Learn the difference between a Tiered (Entries) and Weighted lottery design
What's included in this article:
Important Note: The highest priority that an application earns (is eligible for) will dictate the sub-lottery assigned to the application. The sub-lottery rules (entries, weights, quotas, etc.) and lottery design will drive the lottery placement of an application.
Tiered/Entries Lottery
A Tiered lottery design allows you to assign an Entries amount for each priority included in a sub-lottery. An application whose highest priority has more entries than other applications in that same sub-lottery will have an increased chance of being placed above the others.
Entries do not guarantee a higher placement, they just increase the chances of higher placement within a sub-lottery.
If outlined in your lottery policy, entries can be cumulative.
- The total amount of entries that an application earns within a sub-lottery will increase the chances of being placed above other applications in that sub-lottery.
In the example above: think of entries as tickets in the (sub-lottery 1) hat.

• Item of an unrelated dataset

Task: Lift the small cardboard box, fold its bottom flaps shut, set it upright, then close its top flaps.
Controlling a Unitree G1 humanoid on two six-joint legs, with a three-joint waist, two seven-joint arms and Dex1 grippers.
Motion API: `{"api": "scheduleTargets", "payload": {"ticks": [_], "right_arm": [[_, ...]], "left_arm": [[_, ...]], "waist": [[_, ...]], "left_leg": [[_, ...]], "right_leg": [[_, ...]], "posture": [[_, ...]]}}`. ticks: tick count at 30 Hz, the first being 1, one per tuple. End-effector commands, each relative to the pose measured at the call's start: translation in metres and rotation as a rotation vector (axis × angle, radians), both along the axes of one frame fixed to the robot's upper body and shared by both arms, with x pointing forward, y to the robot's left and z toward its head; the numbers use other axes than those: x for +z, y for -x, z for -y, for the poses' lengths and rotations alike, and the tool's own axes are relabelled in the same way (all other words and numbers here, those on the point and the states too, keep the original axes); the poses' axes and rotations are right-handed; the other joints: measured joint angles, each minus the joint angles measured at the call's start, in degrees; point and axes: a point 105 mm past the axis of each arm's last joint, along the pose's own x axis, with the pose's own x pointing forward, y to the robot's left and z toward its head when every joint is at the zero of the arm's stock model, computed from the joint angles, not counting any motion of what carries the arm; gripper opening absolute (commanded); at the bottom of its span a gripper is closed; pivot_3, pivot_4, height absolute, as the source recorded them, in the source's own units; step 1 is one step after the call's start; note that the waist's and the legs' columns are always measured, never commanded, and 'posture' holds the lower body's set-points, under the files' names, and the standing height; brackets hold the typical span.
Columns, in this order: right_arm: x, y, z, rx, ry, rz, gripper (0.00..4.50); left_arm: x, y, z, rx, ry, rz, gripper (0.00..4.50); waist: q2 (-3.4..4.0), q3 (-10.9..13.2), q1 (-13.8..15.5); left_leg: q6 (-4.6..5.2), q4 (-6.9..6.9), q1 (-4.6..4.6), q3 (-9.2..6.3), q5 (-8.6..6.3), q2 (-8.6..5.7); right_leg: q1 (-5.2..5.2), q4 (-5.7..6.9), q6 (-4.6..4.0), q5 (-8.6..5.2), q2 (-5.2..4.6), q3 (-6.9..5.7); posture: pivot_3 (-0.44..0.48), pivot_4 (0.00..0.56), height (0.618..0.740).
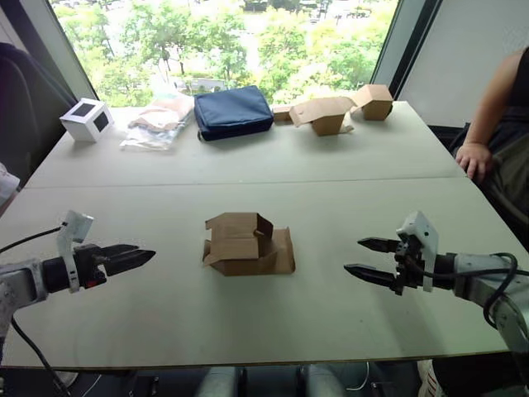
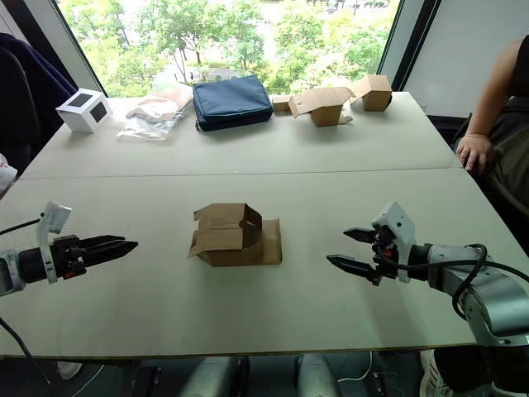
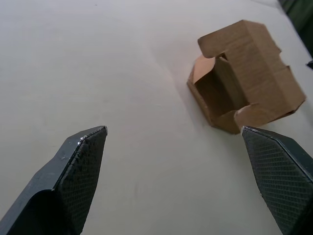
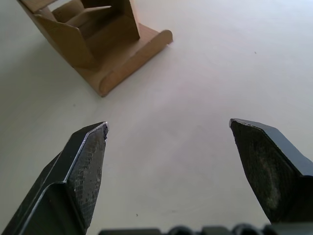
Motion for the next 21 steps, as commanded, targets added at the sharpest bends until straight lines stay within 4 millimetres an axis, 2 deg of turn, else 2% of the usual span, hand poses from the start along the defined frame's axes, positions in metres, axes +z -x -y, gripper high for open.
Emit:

- An application with only the Employee Child priority will have 4 tickets in the hat
- An application with only the Board Member priority will have 1 ticket in the hat
- The Employee Child application has 4 more chances than the Board Member's 1 chance, but the Employee Child application is not guaranteed to get placed above the Board Member application
- During the lottery execution, the randomization within the sub-lottery could pull the Board Member's 1 entry/ticket out of the hat before getting to any of the 4 entries/tickets for the Employee Child
Weighted Lottery
A Weighted lottery design allows you to assign a Weight for each priority included in a sub-lottery. An application whose highest priority has more weights than other applications in that same sub-lottery will always be placed above other applications with a lower weight priority.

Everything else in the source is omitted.